WHAT IS BEING ASKED — Every line in the listing below that holds the word "document" should be returned.

───

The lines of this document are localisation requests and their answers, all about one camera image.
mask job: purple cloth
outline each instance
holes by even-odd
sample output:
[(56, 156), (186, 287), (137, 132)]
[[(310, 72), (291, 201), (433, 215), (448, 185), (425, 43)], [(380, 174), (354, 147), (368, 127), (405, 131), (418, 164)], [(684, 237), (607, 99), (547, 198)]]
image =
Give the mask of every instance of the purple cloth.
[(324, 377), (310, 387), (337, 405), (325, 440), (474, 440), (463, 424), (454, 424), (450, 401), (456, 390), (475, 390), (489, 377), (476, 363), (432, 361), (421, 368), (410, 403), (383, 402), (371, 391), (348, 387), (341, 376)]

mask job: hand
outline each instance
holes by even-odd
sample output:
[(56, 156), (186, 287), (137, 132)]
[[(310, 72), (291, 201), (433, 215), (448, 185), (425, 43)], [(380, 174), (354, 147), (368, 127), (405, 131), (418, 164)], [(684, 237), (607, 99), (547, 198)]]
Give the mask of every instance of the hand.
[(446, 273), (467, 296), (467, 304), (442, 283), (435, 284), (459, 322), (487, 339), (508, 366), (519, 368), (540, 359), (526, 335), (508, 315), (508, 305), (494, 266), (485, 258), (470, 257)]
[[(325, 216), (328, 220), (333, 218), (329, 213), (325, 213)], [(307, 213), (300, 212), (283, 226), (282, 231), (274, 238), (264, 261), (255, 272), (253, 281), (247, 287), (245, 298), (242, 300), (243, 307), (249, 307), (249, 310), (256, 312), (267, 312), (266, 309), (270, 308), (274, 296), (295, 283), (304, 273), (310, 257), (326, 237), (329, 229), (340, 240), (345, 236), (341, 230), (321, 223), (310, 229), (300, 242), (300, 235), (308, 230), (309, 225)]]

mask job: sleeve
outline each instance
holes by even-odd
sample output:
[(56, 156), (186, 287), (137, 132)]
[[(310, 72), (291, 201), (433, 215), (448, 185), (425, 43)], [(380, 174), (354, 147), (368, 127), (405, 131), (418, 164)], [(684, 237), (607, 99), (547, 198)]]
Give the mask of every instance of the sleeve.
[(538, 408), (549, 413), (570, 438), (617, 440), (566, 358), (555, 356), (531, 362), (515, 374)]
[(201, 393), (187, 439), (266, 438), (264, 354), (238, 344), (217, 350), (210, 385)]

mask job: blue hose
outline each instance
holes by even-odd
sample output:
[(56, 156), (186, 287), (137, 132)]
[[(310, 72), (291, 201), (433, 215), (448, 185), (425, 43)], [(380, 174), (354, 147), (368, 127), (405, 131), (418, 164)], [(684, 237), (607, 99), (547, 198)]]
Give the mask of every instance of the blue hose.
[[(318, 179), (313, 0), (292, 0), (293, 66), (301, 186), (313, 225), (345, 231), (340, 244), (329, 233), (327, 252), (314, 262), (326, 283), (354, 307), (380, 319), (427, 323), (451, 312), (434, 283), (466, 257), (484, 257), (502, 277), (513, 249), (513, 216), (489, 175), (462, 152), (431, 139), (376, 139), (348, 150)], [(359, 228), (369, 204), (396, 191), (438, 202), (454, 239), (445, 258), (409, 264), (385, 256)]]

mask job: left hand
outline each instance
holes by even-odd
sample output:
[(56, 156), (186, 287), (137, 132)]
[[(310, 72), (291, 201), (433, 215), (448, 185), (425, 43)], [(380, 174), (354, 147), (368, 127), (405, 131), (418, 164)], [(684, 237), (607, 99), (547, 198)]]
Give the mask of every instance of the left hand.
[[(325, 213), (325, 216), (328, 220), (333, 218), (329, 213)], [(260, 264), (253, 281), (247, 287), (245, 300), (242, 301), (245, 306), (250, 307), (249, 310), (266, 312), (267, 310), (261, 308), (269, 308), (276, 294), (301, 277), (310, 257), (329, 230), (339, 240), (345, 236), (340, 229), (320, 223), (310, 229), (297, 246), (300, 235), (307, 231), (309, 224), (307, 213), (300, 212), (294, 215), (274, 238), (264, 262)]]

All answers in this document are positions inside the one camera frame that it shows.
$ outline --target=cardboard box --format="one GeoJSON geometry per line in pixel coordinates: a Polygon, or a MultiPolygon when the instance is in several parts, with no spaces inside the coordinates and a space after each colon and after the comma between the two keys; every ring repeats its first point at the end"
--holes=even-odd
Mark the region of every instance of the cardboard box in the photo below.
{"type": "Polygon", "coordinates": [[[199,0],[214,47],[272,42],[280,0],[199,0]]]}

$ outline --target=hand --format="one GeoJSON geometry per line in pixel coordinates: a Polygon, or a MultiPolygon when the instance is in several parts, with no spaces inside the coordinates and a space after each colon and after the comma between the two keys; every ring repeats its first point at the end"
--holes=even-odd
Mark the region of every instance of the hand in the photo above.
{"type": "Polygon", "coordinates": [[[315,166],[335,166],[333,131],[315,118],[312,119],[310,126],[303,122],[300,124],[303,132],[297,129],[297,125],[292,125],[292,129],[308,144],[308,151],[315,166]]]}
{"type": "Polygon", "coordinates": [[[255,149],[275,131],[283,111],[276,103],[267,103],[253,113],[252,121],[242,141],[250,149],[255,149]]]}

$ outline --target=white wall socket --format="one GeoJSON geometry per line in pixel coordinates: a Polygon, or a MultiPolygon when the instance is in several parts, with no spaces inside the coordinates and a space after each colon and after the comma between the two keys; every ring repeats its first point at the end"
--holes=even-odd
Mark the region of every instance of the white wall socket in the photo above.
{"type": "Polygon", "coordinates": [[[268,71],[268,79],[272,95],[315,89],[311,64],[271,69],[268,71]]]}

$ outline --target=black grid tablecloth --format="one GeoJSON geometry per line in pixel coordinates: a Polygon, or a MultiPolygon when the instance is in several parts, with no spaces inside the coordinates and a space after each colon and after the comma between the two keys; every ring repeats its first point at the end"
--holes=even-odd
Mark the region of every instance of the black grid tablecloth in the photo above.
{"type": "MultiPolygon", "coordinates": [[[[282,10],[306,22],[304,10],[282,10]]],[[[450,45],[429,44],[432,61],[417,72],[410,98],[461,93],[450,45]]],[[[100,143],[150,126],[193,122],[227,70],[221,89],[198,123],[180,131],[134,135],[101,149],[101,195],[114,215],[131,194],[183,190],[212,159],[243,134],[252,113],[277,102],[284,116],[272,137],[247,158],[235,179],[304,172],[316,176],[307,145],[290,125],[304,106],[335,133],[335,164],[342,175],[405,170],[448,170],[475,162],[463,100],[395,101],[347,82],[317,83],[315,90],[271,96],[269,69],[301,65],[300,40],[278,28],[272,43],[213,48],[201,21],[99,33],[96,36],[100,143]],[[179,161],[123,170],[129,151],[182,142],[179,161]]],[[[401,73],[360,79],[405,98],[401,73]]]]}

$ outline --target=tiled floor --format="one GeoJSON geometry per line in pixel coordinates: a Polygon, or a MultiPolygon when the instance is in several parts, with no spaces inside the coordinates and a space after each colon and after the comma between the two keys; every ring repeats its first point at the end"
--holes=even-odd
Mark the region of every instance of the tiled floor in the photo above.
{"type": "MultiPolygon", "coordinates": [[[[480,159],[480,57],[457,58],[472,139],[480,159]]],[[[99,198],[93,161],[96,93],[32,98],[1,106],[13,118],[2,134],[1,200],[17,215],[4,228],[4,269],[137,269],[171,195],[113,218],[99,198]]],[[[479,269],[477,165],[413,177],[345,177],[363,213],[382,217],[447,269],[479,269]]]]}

───

TASK RESPONSE —
The lines of this document are localisation requests and their answers, all about one camera image.
All answers in this document are positions inside the one camera frame that it shows.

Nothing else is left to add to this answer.